Oops, Western Digital just ruined 6.5 billion gigabytes of flash storage
Expect slightly higher prices for flash memory in the near future due to a contamination of materials at two manufacturing plants.
Western Digital Corporation says it has lost 6.5 exabytes (6.5 billion gigabytes) of flash storage due to contaminated materials at two of its manufacturing plants in Japan, operated by joint-venture partner Kioxia Holdings Corporation (formerly Toshiba). That’s a lot of flash storage gone, and analysts expect that it’s going to have knock-on effects.
Lead image: Coolcaesar/Wikimedia
According to Western Digital, “certain material used in its manufacturing process” were contaminated in both its Yokkaichi and Kitakami flash fabrication facilities. Both facilities are operated by Kioxia as part of a joint venture to produce SSDs and flash memory for its Western Digital, SanDisk, SanDisk Pro (formerly G-technology), and HGST brands.
Kioxia also issued a statement providing a few more details, explaining that the incident occurred in late January and that production of its 3D flash memory was affected. It said that it “does not anticipate that shipment of its conventional 2D NAND flash memory will be affected.”
Both companies have made it clear they are working hard to minimize the impact of the issue and get manufacturing back on track.

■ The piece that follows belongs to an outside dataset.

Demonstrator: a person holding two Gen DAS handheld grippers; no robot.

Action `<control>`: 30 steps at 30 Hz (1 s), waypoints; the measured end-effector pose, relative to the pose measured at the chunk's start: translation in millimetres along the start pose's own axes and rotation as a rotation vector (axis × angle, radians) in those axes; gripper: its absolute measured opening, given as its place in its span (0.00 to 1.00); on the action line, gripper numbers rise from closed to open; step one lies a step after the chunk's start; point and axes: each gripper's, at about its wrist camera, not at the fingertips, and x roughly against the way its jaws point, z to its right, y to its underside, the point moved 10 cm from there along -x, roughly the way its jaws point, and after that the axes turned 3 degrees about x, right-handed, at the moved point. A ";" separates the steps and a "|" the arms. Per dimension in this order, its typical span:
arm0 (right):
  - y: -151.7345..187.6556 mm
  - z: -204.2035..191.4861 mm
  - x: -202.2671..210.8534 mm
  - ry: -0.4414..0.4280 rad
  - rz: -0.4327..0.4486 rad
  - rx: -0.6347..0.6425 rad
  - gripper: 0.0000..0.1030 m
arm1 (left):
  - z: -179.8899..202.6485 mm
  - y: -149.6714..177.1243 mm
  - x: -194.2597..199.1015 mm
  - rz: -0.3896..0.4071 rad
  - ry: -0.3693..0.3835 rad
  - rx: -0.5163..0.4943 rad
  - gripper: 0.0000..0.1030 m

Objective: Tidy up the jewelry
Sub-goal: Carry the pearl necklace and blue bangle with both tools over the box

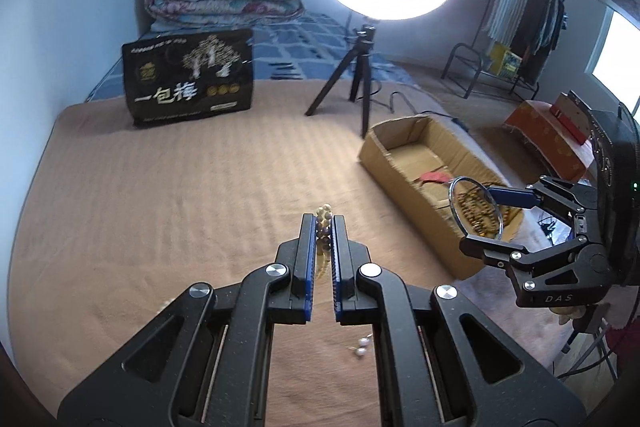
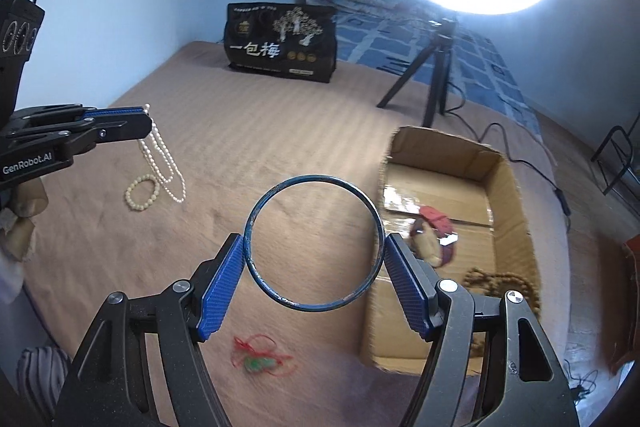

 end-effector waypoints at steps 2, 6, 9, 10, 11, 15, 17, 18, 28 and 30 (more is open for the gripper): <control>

How big of a deal is this?
According to TrendForce, a market intelligence and consultancy company based in Taipei, WDC and Kioxia combined had a market share “as high as 32.5%” in the third quarter of last year. So they are both big suppliers in the storage market.
The 6.5 damaged exabytes represent roughly 13% of the partnership’s expected output for the first quarter of this year and 3% of the expected output for the entire year. That, eh, is quite a lot of lost data.
As a result, TrendForce reckons that it will push the overall price of flash storage up by 5 to 10 percent later this year. Though, of course, that is dependent on WDC and Kioxia getting manufacturing back up and running.
What does this mean for me?
At the moment details are pretty scarce on how this is all going to affect regular consumers rather than, say, laptop manufacturers looking to bulk buy SSDs.
TrendForce had previously predicted that, despite the global chip shortage, there was going to be an oversupply of flash storage which would drive prices down. Obviously, this somewhat undoes that, but the situation doesn’t seem catastrophic.
TrendForce also suggests that the affected WDC/Kioxia factories were “primarily focused on Client SSD and eMMC” production. This gels with what I’ve been able to glean, which is that most SD cards and other storage devices seem to use 2D NAND (and other variations of flash storage not affected by the data loss).
So, the big takeaway seems to be that component costs are going to go up a bit for device manufacturers. And SSDs might cost a bit more or be a bit harder to find later this year, but this isn’t nearly as big of a disaster as the ongoing chip shortage.